_Work item_
From the listing below, restate word for word the lines from the line containing "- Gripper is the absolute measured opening" down through the line containing "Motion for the". Exclude pictures.
>>>>>
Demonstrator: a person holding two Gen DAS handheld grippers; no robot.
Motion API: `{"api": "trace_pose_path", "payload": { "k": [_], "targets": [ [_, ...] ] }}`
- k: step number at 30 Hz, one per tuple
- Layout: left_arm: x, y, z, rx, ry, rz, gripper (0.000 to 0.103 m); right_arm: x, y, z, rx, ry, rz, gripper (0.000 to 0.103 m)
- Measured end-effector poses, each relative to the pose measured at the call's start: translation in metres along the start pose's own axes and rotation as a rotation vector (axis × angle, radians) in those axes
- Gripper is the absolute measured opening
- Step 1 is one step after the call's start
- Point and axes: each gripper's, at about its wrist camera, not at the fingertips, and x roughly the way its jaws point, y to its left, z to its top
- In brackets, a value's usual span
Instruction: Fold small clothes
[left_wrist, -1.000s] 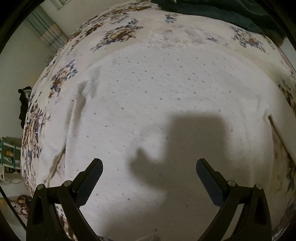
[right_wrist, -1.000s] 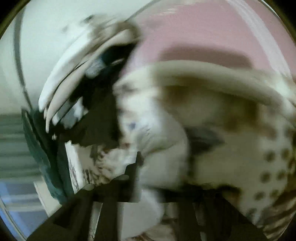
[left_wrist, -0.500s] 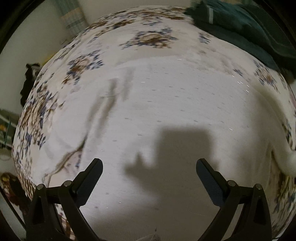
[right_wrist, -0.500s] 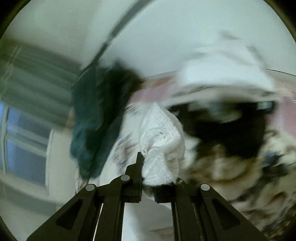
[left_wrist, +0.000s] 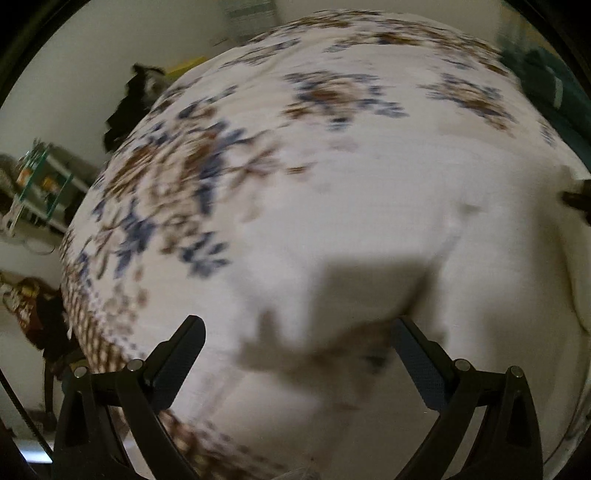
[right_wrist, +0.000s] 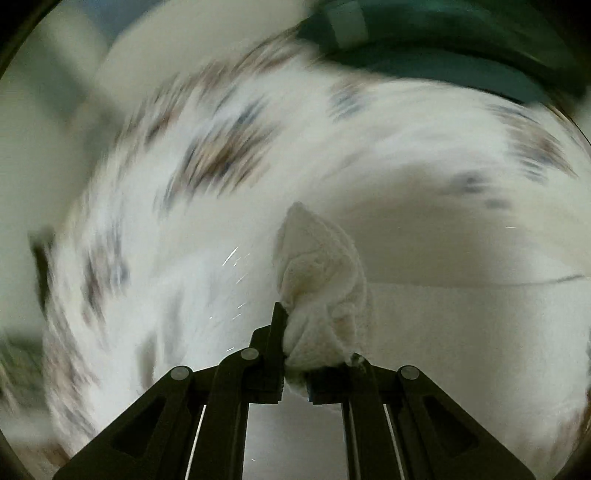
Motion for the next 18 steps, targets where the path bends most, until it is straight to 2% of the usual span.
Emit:
{"api": "trace_pose_path", "payload": {
  "k": [3,5,7,8,9,11,12,14,18],
  "targets": [
    [0.013,0.034,0.003,-0.033,0.005,0.024,0.103,0.035,0.078,-0.008,-0.157,0.034,0.002,0.008],
    [0.022,0.053,0.004,-0.051,0.013,0.040,0.103,0.051,0.107,-0.019,-0.218,0.063,-0.035,0.009],
    [0.030,0.068,0.005,-0.072,0.027,0.041,0.103,0.062,0.114,-0.024,-0.246,0.125,-0.067,0.013],
    [0.031,0.073,0.005,-0.080,0.033,0.040,0.103,0.060,0.111,-0.024,-0.235,0.144,-0.063,0.013],
    [0.032,0.079,0.006,-0.091,0.036,0.034,0.103,0.053,0.103,-0.023,-0.212,0.154,-0.031,0.017],
    [0.033,0.095,0.007,-0.114,0.039,0.016,0.103,0.033,0.086,-0.027,-0.132,0.187,0.044,0.044],
    [0.033,0.106,0.007,-0.134,0.048,0.000,0.103,0.018,0.070,-0.031,-0.068,0.196,0.084,0.061],
    [0.035,0.127,0.005,-0.180,0.070,-0.028,0.103,-0.013,0.039,-0.042,0.038,0.194,0.131,0.065],
    [0.046,0.178,-0.013,-0.282,0.126,-0.080,0.103,-0.053,-0.005,-0.076,0.176,0.217,0.102,0.067]
  ]
}}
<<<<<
_Response to the exercise_
- Gripper is the absolute measured opening
- Step 1 is one step after the call's start
- Point and axes: each gripper's, at about its wrist camera, not at the fingertips, and x roughly the way its jaws point, y to its left, z to its top
- In brackets, a value's usual span
Instruction: Fold small clothes
[left_wrist, -1.000s] 
[right_wrist, -1.000s] 
[left_wrist, -0.500s] 
[right_wrist, -0.500s] 
[left_wrist, +0.000s] 
[right_wrist, +0.000s] 
Motion for the next 18 steps, targets where the path bends most, until it is straight to 2% of the usual span.

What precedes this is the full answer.